DIA CIEN. Drácula

Me resulta complicado hablar de Drácula, entre otras cosas por la atracción que siento por él. No por el personaje cruel que nos cuenta la historia de «empalador de infieles», sino por el eterno enamorado sediento de amor en forma de sangre. 


Puede que fuera la luna de anoche o el sol de la mañana, el que me recordara la canción y de ahí al pensamiento poco trecho.



Pero también estaba con Ícaro y Dédalo, aunque tampoco es lo que realmente me estaba llegando. Era algo más sencillo, que creo me tocó por la alegría del sentimiento compartido, por ver a los demás emocionarse.



La expulsión de una concursante de un programa de cocina, me arrancó unas cuantas lágrimas que me han dejado «descolocado». Y es que no soy ni de «realities», ni televisión tóxica o por lo menos lo intento, y de repente me enfrento a ese momento: Los de al lado llorando, el presentador entregado, los jueces emocionados y yo a lagrimón perdido. 



Nada como la sencillez de la gente, la humildad, la desvergüenza a decir lo que se siente para que algunos nos dejemos llevar y demos gracias por estar hechos de sangre y corazón.



Nunca sabes si al mirar te vas a encontrar con tu «clic», ese que abre las compuertas de tus sentimientos básicos. Pero tampoco tengas miedo a mirar, porque no hay nada malo en dejar salir lo que llevas dentro, y si puede ser de la forma más sencilla mejor.
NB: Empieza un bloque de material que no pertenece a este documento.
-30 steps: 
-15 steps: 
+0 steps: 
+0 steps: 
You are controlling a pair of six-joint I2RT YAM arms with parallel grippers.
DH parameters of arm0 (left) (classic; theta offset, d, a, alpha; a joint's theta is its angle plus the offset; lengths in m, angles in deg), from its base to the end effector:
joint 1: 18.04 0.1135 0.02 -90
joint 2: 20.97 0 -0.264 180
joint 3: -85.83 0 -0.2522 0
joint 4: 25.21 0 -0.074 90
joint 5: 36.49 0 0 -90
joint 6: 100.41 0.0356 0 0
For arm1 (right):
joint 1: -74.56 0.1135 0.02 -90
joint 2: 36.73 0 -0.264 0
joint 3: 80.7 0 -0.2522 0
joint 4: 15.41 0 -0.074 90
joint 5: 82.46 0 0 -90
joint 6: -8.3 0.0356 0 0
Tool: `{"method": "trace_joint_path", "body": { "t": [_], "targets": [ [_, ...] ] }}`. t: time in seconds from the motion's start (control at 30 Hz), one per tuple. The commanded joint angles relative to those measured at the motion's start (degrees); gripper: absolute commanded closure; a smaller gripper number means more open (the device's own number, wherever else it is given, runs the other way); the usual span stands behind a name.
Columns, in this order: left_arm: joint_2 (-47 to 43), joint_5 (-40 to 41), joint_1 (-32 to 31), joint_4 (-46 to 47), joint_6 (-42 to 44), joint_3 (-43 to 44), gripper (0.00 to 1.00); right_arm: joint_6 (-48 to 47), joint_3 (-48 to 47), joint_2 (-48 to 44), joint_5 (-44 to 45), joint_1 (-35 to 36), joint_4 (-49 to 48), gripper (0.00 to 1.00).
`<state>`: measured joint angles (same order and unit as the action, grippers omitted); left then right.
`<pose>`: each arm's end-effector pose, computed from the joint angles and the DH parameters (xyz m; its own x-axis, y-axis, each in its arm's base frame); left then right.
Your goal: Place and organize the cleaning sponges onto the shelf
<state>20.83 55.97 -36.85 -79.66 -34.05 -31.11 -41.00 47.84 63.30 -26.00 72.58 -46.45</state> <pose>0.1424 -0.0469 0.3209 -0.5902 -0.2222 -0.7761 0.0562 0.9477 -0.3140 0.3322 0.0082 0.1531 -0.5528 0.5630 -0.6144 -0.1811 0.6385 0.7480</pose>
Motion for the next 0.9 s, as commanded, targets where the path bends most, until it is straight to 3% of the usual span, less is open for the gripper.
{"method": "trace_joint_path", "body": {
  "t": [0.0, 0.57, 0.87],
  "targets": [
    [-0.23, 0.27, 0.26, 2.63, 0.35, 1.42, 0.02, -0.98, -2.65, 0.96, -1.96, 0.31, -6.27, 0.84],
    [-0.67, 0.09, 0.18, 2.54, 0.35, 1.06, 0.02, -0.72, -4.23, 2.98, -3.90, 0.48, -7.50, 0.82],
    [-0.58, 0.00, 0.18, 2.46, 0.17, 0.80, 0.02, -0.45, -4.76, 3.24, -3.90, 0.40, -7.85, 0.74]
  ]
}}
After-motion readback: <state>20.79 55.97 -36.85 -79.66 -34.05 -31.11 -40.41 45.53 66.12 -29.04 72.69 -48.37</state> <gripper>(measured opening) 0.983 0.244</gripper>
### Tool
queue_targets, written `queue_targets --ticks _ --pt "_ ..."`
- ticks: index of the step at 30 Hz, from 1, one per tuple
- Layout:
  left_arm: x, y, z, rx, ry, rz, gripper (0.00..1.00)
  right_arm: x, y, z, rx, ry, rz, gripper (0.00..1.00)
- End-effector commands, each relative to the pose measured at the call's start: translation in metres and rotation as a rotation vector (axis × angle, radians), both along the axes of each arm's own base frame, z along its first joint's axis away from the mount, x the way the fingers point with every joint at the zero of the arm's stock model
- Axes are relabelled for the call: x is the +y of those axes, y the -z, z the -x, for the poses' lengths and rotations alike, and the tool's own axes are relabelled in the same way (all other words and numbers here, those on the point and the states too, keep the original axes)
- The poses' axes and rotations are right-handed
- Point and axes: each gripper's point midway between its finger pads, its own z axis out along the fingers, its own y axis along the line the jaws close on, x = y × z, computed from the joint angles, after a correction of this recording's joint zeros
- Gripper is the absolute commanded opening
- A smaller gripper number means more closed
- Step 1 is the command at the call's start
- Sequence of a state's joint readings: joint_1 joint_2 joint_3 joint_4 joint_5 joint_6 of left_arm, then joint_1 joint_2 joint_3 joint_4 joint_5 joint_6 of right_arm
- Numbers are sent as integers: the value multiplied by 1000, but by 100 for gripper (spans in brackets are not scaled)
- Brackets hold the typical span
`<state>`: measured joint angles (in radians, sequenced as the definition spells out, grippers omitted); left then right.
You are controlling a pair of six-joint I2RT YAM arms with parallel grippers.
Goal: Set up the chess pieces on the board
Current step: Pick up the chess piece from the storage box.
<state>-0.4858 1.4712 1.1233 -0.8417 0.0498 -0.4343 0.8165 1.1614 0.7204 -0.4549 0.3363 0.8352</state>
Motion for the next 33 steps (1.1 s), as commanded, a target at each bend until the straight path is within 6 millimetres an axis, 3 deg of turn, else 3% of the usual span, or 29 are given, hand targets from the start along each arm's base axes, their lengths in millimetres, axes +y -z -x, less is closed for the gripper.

La luna y sol del vampiro, dan paso a la luz que se filtra a través del árbol, mientras desde el coche vemos regar el parque y el gorrión mira al sol en su castillo. 

Gracias iP5 y Nikon 1, por ayudarme a compartir pensamientos. Y gracias a vosotros, el principal motivo de que este rincón exista, y los que habéis hecho que lleguemos a «los cien buenos días» y a las diez mil trescientas visitas.